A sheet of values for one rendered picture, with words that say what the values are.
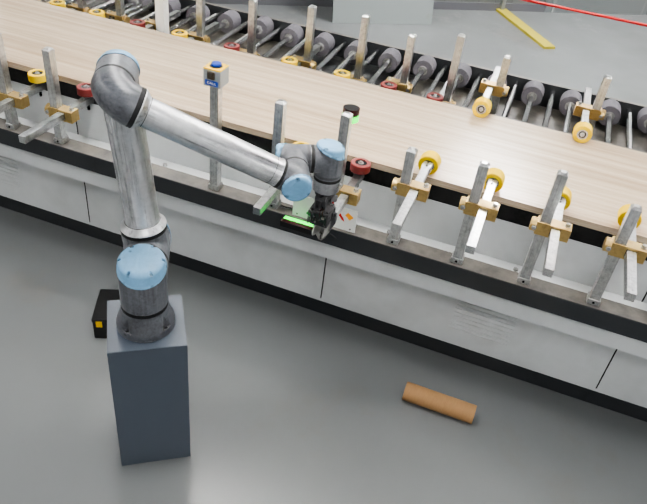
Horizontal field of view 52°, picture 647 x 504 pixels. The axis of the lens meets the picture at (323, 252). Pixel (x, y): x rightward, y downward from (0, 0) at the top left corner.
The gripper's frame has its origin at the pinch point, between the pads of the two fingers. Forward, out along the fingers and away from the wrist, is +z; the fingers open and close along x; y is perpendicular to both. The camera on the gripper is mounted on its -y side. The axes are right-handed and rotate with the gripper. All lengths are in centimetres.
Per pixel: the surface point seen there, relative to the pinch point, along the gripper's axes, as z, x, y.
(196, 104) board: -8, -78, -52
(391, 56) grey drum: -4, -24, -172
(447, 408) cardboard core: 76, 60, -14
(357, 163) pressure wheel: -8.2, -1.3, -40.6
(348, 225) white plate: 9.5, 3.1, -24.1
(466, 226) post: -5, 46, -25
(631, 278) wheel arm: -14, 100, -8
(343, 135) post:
--
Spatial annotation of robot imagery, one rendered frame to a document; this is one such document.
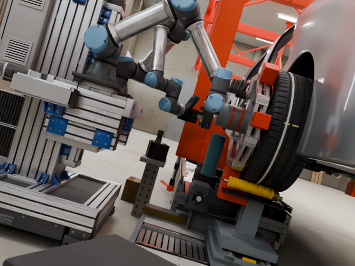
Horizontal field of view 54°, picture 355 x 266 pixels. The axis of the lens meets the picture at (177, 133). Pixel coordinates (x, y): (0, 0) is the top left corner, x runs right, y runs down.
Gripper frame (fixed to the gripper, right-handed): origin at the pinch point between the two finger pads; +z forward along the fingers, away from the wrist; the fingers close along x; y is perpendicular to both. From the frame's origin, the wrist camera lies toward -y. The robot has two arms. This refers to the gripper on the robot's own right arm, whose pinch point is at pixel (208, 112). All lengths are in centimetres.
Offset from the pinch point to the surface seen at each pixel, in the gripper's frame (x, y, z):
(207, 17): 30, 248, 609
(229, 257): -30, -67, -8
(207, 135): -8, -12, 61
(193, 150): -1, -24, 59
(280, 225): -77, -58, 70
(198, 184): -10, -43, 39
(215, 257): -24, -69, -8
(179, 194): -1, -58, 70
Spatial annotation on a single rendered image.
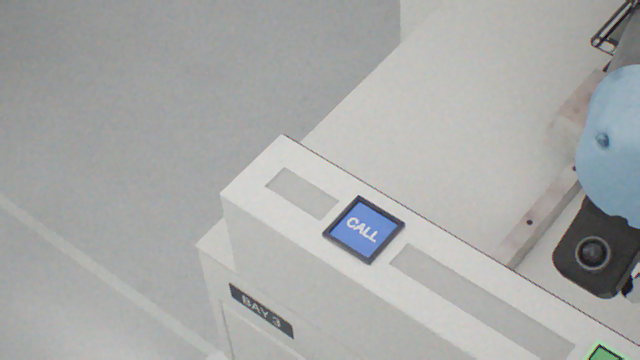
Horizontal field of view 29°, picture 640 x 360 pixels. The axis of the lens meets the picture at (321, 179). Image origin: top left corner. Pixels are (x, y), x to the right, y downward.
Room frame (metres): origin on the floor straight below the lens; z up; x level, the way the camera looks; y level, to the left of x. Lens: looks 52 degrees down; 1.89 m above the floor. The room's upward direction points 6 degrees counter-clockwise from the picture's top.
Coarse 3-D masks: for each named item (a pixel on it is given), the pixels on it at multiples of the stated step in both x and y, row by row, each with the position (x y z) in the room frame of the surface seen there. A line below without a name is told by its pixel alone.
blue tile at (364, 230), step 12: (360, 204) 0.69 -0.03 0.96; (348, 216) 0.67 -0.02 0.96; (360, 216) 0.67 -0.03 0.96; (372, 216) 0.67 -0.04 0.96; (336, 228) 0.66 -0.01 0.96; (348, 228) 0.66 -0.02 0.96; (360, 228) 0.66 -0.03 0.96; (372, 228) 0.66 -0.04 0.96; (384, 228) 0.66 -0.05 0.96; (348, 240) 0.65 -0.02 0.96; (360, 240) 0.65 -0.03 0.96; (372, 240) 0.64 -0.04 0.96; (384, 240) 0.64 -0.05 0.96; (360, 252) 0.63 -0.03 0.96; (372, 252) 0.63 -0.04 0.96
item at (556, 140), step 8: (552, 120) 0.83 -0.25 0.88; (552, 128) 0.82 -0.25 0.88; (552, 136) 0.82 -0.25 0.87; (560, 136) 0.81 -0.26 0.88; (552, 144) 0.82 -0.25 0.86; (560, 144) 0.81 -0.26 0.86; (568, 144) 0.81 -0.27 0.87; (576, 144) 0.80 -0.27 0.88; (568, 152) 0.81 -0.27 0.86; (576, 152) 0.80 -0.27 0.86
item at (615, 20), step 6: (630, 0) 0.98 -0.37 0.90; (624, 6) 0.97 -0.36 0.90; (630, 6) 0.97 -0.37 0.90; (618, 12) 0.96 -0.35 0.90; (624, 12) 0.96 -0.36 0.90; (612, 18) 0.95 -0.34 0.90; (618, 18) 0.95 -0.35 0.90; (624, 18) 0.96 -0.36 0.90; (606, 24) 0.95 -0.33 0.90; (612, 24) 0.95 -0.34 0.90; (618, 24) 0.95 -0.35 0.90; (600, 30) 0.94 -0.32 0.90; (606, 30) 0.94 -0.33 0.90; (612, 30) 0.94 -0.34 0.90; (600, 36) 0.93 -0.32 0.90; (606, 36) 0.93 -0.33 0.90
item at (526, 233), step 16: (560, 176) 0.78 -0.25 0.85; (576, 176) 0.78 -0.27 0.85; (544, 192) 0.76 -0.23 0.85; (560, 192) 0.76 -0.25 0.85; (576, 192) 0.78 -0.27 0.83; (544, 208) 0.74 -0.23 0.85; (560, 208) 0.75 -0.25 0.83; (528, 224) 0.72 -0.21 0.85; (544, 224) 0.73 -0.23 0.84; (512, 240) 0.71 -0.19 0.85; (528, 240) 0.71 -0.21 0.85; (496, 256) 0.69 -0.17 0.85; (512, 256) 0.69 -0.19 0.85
...
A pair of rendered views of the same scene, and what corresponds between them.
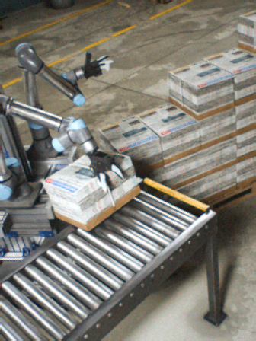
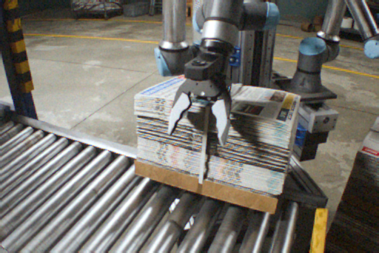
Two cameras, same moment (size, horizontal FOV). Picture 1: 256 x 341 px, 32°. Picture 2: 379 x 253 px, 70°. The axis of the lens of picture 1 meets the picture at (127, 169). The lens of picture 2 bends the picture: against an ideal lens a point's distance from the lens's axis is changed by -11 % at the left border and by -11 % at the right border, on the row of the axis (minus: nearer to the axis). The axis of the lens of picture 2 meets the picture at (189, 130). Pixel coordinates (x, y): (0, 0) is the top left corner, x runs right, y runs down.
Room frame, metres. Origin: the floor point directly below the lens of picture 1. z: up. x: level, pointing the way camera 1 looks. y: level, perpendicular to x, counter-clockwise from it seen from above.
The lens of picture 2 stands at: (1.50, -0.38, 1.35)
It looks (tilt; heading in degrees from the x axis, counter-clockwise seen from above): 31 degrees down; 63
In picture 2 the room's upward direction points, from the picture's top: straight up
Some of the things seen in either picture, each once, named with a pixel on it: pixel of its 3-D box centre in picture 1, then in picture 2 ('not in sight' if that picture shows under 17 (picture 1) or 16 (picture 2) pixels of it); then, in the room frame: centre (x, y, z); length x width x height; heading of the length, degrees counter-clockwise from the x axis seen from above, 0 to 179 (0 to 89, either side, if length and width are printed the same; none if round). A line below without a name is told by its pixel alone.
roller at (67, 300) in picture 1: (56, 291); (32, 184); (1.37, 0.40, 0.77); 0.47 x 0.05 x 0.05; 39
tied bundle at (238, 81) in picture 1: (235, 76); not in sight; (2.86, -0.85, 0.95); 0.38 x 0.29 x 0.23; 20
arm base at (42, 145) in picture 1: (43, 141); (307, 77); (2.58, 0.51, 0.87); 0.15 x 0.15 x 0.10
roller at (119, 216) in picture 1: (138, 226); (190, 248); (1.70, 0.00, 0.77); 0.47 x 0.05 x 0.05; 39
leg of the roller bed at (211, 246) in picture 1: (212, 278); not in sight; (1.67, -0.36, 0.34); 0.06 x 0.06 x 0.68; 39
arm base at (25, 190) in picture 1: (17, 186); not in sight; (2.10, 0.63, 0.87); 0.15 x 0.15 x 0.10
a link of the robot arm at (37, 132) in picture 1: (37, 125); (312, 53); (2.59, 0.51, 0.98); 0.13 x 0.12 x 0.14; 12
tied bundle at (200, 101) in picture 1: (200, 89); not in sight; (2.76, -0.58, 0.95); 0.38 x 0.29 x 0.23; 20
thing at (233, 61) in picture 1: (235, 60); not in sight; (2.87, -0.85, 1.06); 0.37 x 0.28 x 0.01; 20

■ TRY IT: Everything from the line above that contains "A sheet of values" down to the line that contains "(348, 225) white plate: 9.5, 3.1, -24.1" must be reproduced exactly, both ends included. Omit the pictures.

■ ANSWER SECTION:
A sheet of values for one rendered picture, with words that say what the values are.
Horizontal field of view 52°, picture 647 x 504 pixels. The axis of the lens meets the picture at (323, 252). Pixel (x, y): x rightward, y downward from (0, 0) at the top left corner.
The gripper's frame has its origin at the pinch point, between the pads of the two fingers. Forward, out along the fingers and away from the wrist, is +z; the fingers open and close along x; y is perpendicular to both. The camera on the gripper is mounted on its -y side. The axes are right-handed and rotate with the gripper. All lengths are in centimetres.
Per pixel: the surface point seen there, relative to the pinch point, along the gripper's axes, as z, x, y.
(196, 104) board: -8, -78, -52
(391, 56) grey drum: -4, -24, -172
(447, 408) cardboard core: 76, 60, -14
(357, 163) pressure wheel: -8.2, -1.3, -40.6
(348, 225) white plate: 9.5, 3.1, -24.1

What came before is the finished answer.